Over the weekend, theGrio reported that a caravan of cars chased down a Biden-Harris bus and caused the campaign to cancel events due to safety concerns. 

Events like this have been happening with increased frequency leading up to the election and according to the Huff Post, “At least 18 of the listed event organizers in 14 states have openly supported the far-right conspiracy theory known as QAnon on social media.”

QAnon is a multi-pronged conspiracy that is shared via social media. Followers of QAnon are typically right-wing and believe in unfounded claims including that the Democratic Party is running a pedophilia ring, according to the AP.

Read More: Trump supporters in caravans block traffic in New York, New Jersey

Huff Post reports that a self-proclaimed grassroots group of “patriots” created a group called “MAGA Drag the Interstate.” The group organized convoys in multiple cities using Facebook groups.

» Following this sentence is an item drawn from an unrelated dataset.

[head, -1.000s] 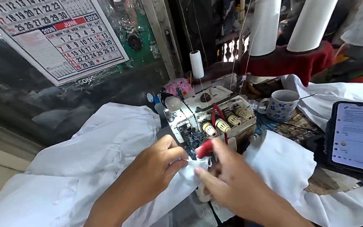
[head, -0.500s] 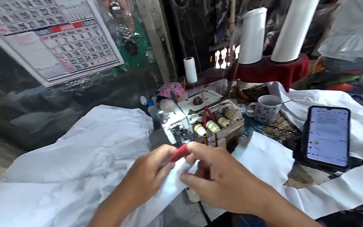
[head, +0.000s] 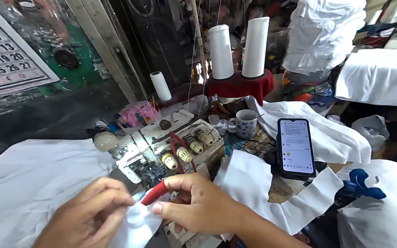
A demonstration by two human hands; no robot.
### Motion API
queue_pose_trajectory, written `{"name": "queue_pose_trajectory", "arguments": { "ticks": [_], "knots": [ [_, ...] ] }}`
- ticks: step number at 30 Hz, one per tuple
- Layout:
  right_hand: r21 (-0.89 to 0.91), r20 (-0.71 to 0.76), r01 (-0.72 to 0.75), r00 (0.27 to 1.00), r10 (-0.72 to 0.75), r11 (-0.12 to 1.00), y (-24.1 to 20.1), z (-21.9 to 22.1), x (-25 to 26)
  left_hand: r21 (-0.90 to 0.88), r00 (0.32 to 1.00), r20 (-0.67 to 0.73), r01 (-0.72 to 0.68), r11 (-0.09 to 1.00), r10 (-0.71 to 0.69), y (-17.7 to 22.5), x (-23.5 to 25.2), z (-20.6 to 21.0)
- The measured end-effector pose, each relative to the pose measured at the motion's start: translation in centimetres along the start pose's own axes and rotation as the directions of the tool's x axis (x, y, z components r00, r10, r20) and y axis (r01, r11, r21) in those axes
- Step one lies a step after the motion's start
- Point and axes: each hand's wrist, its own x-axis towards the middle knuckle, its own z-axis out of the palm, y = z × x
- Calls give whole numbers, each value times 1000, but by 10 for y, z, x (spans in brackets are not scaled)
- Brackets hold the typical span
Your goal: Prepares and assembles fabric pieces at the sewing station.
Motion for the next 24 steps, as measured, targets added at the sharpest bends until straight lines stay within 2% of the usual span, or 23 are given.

“It’s time to stand up and take our Country back!” the organizers wrote on their website. The group has been organizing since September but doubled down this week due to Tuesday’s election.

MACON, GA – OCTOBER 16: A “QAnon” sign is seen on a truck in the parking lot for President Trump’s rally on October 16, 2020 in Macon, Georgia. President Donald Trump continues to campaign against Democratic presidential nominee Joe Biden with 18 days until Election Day.

Last year, the FBI warned that passionate QAnon believers had “become a domestic terrorism threat and were “very likely” to commit violent crimes inspired by their fringe beliefs.” According to the AP, the man who killed the boss of the Gambino crime family was a QAnon believer who thought “he was helping President Donald Trump defend Democracy.”

Read More: Trump to have a second town hall on right-leaning Sinclair stations

During Trump’s debate-replacement town hall event in mid-October, Trump denied know anything about QAnon before eventually praising the work they do to combat pedophilia.

When asked to admit that the conspiracy theories against the Democratic Party were false, Trump replied, “I don’t know that and neither do you.”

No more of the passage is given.